ASSIGNED TASK:
Find the line holding "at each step" in the entries below. Give it again exactly, along with every line after it up to and including the line holding "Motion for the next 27".

RECORDS SUPPLIED:
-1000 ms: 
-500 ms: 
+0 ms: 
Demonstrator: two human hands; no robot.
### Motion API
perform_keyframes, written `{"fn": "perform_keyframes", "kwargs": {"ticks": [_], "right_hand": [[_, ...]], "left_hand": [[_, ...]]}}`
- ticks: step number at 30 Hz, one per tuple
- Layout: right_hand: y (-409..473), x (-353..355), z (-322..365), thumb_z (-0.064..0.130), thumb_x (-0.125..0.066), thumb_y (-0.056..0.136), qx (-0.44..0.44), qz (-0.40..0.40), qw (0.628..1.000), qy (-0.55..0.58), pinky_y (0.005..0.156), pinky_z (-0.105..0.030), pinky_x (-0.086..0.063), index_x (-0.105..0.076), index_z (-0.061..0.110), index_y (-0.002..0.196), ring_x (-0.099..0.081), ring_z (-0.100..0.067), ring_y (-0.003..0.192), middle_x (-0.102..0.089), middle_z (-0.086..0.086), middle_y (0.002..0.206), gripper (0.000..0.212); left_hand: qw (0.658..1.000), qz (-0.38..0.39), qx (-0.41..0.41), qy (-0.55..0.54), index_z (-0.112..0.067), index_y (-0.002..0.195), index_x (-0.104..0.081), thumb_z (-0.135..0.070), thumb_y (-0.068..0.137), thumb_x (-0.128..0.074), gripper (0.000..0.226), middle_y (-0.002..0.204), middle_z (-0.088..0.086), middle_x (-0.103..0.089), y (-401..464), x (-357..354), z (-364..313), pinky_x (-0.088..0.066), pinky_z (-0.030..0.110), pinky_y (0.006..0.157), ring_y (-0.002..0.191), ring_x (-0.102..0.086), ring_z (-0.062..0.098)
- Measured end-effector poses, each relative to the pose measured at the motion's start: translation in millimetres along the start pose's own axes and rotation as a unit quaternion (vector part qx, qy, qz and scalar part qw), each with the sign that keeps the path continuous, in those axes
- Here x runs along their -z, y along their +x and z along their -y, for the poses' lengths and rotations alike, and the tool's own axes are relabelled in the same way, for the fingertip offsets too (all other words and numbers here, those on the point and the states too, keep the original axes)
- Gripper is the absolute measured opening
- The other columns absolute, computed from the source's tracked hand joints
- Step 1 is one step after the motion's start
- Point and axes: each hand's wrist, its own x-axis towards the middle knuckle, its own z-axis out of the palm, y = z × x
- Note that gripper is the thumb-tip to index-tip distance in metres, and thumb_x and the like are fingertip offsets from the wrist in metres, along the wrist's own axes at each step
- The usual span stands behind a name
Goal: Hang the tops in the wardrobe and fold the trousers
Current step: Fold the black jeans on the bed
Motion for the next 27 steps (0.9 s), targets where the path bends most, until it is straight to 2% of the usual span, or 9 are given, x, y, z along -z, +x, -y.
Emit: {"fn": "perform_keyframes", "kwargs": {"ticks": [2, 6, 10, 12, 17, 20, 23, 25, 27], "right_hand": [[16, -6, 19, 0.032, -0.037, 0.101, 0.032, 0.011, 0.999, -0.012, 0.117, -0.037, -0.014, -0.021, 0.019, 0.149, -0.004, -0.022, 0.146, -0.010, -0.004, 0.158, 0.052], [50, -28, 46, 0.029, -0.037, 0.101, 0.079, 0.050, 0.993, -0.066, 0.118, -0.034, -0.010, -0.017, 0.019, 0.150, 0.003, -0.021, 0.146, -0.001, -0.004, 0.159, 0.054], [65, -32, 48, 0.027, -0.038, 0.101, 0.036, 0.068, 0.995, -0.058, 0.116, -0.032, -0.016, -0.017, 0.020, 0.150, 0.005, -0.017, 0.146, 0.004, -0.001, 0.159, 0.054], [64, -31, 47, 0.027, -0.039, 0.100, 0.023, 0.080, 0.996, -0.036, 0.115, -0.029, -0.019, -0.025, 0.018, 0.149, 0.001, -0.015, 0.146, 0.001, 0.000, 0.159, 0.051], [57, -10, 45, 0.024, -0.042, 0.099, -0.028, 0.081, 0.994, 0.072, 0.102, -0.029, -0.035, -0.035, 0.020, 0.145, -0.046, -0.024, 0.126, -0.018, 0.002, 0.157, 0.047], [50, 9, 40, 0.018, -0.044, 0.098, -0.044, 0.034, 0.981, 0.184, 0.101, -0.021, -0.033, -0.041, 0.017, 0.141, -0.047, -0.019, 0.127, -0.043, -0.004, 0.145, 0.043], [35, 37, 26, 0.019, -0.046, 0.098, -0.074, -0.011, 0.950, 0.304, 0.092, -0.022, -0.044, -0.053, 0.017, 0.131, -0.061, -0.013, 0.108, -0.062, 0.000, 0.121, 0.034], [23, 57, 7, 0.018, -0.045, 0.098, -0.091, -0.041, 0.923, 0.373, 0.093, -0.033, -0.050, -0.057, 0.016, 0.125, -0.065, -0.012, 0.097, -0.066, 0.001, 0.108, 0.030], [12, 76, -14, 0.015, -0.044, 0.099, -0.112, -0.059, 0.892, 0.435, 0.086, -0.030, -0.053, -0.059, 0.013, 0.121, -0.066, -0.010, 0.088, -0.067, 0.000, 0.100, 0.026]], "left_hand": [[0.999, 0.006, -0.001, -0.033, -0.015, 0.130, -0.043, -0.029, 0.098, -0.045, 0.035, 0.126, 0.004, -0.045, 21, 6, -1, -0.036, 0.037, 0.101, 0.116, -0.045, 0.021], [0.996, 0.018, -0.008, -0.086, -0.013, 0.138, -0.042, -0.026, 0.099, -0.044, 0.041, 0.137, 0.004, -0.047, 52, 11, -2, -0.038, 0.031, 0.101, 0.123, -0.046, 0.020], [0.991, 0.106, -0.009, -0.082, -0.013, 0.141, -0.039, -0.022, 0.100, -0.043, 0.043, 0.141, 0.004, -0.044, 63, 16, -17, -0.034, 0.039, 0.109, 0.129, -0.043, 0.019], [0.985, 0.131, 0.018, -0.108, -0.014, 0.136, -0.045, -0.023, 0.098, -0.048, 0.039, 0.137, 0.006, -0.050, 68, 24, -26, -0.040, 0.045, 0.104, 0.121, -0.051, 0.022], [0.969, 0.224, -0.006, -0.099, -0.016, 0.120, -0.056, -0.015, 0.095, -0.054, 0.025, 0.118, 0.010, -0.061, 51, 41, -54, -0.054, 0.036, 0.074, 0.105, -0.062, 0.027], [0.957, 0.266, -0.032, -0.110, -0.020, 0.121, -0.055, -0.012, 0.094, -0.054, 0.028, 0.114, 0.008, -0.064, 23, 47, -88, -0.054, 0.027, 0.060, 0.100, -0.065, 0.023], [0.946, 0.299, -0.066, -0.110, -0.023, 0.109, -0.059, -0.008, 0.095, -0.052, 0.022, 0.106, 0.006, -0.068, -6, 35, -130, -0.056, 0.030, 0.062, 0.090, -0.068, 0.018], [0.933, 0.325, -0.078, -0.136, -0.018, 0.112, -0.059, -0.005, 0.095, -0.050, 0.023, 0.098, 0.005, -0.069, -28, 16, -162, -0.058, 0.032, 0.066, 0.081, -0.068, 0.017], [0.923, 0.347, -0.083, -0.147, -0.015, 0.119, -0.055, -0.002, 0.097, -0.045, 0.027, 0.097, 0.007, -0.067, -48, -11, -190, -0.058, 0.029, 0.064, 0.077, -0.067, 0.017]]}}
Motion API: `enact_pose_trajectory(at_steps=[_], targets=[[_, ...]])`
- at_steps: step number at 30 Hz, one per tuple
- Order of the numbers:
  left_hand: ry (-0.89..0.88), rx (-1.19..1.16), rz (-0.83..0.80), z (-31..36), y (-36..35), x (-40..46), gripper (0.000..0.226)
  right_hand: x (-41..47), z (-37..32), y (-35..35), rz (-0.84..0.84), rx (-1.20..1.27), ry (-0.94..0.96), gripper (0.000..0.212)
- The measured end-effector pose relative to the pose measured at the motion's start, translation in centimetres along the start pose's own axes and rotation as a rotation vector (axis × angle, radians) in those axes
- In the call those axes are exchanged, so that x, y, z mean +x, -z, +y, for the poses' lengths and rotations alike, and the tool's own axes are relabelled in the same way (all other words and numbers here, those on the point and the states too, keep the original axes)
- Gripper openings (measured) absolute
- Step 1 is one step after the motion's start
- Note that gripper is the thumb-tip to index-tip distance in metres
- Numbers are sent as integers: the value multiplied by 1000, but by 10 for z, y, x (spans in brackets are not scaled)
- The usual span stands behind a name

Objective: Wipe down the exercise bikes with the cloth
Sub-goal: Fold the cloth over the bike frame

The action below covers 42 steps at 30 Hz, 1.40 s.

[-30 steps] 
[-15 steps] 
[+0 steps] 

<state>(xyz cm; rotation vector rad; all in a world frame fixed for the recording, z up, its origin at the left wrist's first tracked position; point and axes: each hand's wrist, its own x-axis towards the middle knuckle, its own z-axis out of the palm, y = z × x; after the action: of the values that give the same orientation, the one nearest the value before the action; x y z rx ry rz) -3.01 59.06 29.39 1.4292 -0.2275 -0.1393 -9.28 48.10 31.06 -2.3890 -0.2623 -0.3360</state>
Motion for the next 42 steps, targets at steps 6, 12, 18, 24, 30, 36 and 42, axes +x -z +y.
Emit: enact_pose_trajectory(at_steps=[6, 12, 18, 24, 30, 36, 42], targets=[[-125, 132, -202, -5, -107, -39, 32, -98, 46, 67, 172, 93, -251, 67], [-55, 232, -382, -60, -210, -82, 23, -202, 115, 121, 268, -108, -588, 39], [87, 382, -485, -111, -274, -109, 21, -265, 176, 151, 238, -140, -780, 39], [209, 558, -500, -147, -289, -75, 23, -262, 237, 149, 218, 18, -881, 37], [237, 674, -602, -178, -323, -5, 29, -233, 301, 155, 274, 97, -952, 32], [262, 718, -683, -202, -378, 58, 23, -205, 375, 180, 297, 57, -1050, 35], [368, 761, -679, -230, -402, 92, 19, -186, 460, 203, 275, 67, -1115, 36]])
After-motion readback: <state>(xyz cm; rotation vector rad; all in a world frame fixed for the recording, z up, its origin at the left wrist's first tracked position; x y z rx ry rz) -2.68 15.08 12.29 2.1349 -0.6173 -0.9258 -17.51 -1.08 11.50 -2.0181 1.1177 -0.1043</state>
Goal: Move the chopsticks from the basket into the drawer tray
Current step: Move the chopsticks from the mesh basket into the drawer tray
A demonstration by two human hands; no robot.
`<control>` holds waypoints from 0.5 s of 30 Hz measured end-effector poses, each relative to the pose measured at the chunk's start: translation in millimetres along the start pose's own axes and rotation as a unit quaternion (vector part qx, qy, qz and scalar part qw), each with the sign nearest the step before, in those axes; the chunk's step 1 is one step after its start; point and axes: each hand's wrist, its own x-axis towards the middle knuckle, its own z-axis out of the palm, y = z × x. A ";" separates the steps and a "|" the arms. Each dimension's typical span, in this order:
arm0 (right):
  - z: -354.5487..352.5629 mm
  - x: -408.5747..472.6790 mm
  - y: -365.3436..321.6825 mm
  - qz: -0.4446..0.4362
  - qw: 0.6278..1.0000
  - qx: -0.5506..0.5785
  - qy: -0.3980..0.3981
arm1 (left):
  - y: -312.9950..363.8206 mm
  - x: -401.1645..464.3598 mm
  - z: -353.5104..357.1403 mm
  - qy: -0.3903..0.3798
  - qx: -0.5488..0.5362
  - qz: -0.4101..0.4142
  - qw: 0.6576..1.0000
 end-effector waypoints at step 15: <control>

RESULT BELOW:
- Note that gripper is the thumb-tip to index-tip distance in metres, and thumb_x and the like are fingertip offsets from the wrist in metres, along the wrist's own axes at each step
- The usual span stands behind a name
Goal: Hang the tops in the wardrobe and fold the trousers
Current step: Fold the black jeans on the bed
Motion for the next 27 steps (0.9 s), targets where the path bends most, until it is straight to 2% of the usual span, or 9 are given, x, y, z along -z, +x, -y.

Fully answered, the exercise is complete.